Zeolite-incorporated PVDF Hollow Fiber Membrane Contactor for Carbon Dioxide Stripping from Water

Masoud Abbasi-Arakhlo; Masoud Rahbari-Sisakht

doi:10.11113/jamst.v30n1.339

Authors

Masoud Abbasi-Arakhlo Department of Chemical Engineering, Gac. C., Islamic Azad University, Gachsaran, Iran
Masoud Rahbari-Sisakht Department of Chemical Engineering, Gac. C., Islamic Azad University, Gachsaran, Iran

DOI:

https://doi.org/10.11113/jamst.v30n1.339

Keywords:

ZSM-5 particles; hollow fiber mixed matrix membrane; membrane contactor; CO2 stripping

Abstract

Polyvinylidene fluoride (PVDF) hollow fiber mixed matrix membranes (HFMMMs) were prepared by incorporating hydrophobic Zeolite Socony Mobil–5 (ZSM-5) particles into the spinning dope. These membranes were then applied for CO₂ stripping from a diethanolamine (DEA) solution. Scanning Electron Microscopy (SEM) and Atomic Force Microscopy (AFM) analyses were carried out to examine the membrane morphology and surface roughness. The cross-sectional SEM images showed that adding ZSM-5 changed the membrane structure from a sponge-like form to a finger-like configuration. AFM results indicated that surface roughness increased when ZSM-5 was introduced into the dope solution.

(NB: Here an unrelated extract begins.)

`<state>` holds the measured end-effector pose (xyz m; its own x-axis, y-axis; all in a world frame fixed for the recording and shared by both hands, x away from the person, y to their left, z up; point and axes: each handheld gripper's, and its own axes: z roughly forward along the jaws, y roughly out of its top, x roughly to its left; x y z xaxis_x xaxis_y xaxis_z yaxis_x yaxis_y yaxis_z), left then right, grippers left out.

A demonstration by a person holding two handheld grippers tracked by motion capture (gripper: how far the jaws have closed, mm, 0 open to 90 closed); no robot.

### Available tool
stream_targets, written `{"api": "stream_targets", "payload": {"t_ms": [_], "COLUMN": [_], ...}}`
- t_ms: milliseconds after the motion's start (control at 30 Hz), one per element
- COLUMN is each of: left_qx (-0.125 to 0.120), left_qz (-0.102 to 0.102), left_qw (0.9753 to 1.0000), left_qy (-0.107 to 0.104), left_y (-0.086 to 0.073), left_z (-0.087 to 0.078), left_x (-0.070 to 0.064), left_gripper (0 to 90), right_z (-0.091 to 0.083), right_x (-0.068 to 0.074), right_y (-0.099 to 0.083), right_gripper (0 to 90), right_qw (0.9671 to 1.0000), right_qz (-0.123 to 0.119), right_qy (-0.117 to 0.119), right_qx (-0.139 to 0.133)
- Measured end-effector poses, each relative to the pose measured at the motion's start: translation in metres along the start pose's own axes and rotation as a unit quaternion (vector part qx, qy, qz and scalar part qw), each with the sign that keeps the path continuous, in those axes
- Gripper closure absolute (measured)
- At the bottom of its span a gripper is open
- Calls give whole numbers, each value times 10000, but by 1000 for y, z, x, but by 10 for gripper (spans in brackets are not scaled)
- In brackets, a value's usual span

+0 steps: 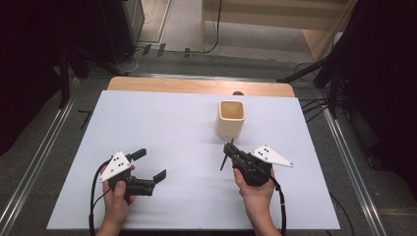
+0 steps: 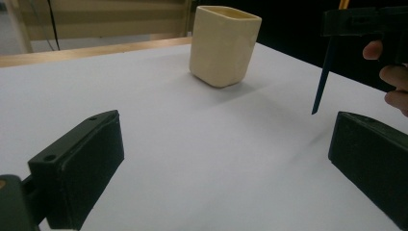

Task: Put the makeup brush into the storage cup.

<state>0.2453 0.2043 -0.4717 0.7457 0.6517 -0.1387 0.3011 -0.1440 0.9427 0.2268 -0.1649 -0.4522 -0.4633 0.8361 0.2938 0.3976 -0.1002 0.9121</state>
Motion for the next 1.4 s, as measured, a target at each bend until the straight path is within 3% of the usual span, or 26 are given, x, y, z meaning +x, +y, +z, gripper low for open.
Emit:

In CO₂ stripping tests, both stripping flux and efficiency improved as the liquid-phase velocity increased, whereas changes in gas velocity had only a minor effect on the flux. For the HFMMM, the maximum CO₂ stripping flux reached 2.30 × 10⁻³ mol/m²·s, and the highest stripping efficiency was 83.3% at a liquid velocity of 0.7 m/s. When the liquid temperature was raised from 80 to 90 °C at the same velocity, the CO₂ flux further increased from 2.30 × 10⁻³ to 6.30 × 10⁻³ mol/m²·s. In long-term operation, the HFMMM exhibited better resistance to wetting and showed a smaller decline in flux. Over 120 h, the plain PVDF membrane experienced a flux reduction of 73.5%, while the HFMMM showed only a 24.2% decrease.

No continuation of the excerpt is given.